What Is Incontinentia Pigmenti?
Pigment incontinence, also known as Bloch-Sulzberger disease, is mainly found in women and is an X-linked dominant hereditary disease. There are characteristic skin changes that can be accompanied by deformities and abnormalities of the eyes, bones and central nervous system.
- nickname
- Bloch-Sulzberger disease
- English name
- incontinentia pigmenti
- Visiting department
- dermatology
- Multiple groups
- female
- Common locations
- Torso, upper arms and thighs
- Common causes
- Nuclear factor NF-kB gene regulator (NEMO) gene mutation
- Common symptoms
- Urticaria-like, blister-like, verrucous dermatitis changes on both sides of the trunk, skin atrophy, nail atrophy, nail malnutrition, etc.
Basic Information
Causes of pigment incontinence
- This disease is a hereditary disease, mainly found in women, and is an X-linked dominant hereditary disease, which has been confirmed to be caused by mutations in Xq11 (IP1) and Xq28 (IP2) located on the long arm of the X chromosome. The mutation of the nuclear factor NF-kB gene regulator (NEMO) gene plays a role in suppressing tumor necrosis factor-induced apoptosis, indicating that it is the cause of the disease.

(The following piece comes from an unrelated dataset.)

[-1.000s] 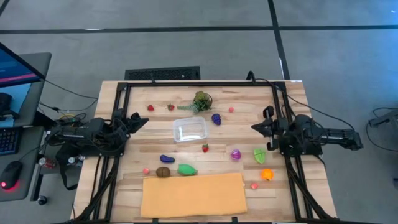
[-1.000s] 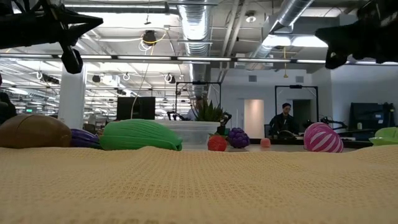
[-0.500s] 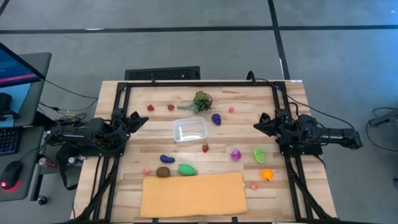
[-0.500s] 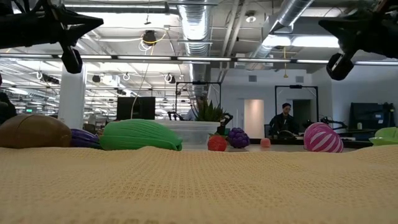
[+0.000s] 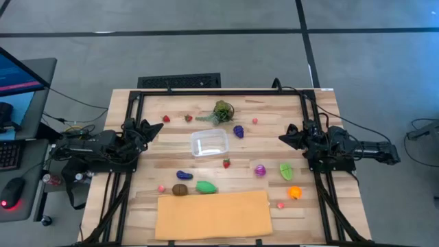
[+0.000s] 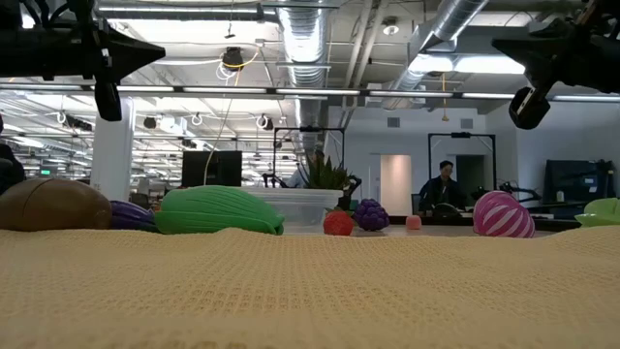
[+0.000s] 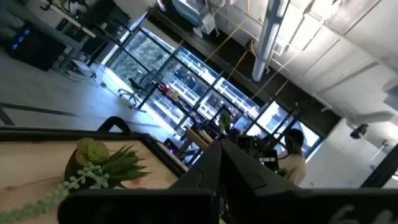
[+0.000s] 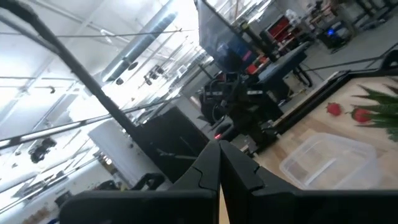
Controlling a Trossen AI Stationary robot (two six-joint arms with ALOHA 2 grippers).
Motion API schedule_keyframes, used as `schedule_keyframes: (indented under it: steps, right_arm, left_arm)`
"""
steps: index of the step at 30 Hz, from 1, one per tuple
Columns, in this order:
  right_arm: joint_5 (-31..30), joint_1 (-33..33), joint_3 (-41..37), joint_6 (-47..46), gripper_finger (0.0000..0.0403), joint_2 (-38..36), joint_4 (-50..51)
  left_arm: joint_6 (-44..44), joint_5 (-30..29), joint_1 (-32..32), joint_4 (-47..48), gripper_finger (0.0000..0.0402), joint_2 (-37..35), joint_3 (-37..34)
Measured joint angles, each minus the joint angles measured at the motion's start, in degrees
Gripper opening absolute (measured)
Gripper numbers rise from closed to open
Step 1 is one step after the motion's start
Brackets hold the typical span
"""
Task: Pick and placing Produce into tupperware
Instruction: Put the top right pink peach into the transparent bin
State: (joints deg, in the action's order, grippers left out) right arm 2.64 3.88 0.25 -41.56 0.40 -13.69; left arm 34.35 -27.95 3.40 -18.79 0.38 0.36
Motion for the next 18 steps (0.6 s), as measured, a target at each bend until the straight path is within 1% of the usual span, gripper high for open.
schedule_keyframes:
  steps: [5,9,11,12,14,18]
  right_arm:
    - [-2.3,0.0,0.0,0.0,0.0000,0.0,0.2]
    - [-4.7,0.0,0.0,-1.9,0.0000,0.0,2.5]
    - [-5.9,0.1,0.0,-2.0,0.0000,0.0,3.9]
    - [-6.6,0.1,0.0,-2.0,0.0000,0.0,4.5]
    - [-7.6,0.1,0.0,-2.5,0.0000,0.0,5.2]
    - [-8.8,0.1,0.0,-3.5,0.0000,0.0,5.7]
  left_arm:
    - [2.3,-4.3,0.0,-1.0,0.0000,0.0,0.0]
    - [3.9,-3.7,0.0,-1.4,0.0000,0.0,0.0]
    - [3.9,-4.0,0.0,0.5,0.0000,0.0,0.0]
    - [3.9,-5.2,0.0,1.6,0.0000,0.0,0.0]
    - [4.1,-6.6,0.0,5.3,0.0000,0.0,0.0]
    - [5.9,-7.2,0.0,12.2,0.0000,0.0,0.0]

Clinical manifestations of pigment incontinence
- This disease is a rare systemic disease, and the tendency of women is obvious. Because the abnormal gene is located on the X sex chromosome, the female is not serious because of the normal gene that exists on another X chromosome, and the male abnormal gene is located on the only X chromosome, so the condition is serious, often in the fetus Death is imminent, so it is more common in female patients.
- The patient developed urticaria-like, vesicular-like, and verrucous dermatitis changes around the trunk about 2 weeks after birth. Secondary pigmented rashes often occur in the trunk, upper arms, and thighs. Pigmentation is like paprika or fountain-like, and the damage is not distributed along the skin lines or nerves. Pigment lasts for several years, leaving no trace after dissipating, or leaving pale pigmentation.
- The symptoms of skin damage can be divided into 3 clinical stages, stage I: erythema and bullae, arranged in rows, either at birth or significantly within 2 weeks after birth, often affecting the limbs and trunk, without involving the face; stage II: keratosis Excessive verrucous rash and plaque damage, seen in 2/3 of patients, are rashes that occur in the same area after blisters. Verrucous lesions are similar to linear epidermal nevus. These lesions usually disappear at the age of one year, and a few last several years. There is widespread dispersal, irregular distribution or swirling pigmentation. Phase III: It is a peculiar reticular pigmentation, with the most significant damage to the trunk. Typically, hyperpigmentation is present at the nipples, and pigmentation in the groin and axilla is most characteristic.
- Other skin changes include pseudoalopecia, chronic atrophic acral dermatitis-like skin atrophy, nail atrophy, nail dystrophy, subthyroid tumors with osteolytic damage, and palmar hyperhidrosis. 70% to 80% of patients have extracutaneous manifestations, which mostly involve teeth, central nervous system, eyes and bones.
Pigment incontinence diagnosis
- A baby girl has bullae or linear nodules, or a combination of bullous and verrucous skin lesions, with characteristic pigmentation spots appearing, which is easier to diagnose.
Differential diagnosis of pigment incontinence
- The disease needs to be differentially diagnosed with bullous epidermolysis, bullous pemphigoid in childhood, depigmented pigment incontinence, and Franceschetti-Jadasson syndrome.
Pigment incontinence treatment
- There is no special treatment for this disease. It usually fades after 2 years of age, and in adulthood, there are no other discomforts except for some original complications. In the blister stage, attention should be paid to preventing secondary infections, and antibiotic ointments containing adrenocorticoids can be topically applied.